§ **EXERCISE AIM**
Nothing more is wanted than an exact repeat of the data below.
□ □ □ □
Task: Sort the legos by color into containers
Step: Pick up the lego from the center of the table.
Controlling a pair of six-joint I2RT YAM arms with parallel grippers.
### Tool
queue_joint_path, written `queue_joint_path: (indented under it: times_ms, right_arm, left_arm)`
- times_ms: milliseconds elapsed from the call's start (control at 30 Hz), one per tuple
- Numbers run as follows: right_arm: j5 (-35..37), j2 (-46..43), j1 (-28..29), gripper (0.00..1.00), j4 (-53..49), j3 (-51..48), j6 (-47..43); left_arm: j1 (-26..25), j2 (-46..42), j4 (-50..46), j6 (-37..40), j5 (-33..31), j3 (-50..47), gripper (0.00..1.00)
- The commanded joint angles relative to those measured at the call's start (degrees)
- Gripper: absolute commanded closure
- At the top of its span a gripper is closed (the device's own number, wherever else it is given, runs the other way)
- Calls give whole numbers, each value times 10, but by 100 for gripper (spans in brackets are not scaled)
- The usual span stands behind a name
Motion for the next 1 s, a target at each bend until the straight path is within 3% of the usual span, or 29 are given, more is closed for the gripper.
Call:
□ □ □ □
§ **EXPECTED ANSWER**
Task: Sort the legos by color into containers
Step: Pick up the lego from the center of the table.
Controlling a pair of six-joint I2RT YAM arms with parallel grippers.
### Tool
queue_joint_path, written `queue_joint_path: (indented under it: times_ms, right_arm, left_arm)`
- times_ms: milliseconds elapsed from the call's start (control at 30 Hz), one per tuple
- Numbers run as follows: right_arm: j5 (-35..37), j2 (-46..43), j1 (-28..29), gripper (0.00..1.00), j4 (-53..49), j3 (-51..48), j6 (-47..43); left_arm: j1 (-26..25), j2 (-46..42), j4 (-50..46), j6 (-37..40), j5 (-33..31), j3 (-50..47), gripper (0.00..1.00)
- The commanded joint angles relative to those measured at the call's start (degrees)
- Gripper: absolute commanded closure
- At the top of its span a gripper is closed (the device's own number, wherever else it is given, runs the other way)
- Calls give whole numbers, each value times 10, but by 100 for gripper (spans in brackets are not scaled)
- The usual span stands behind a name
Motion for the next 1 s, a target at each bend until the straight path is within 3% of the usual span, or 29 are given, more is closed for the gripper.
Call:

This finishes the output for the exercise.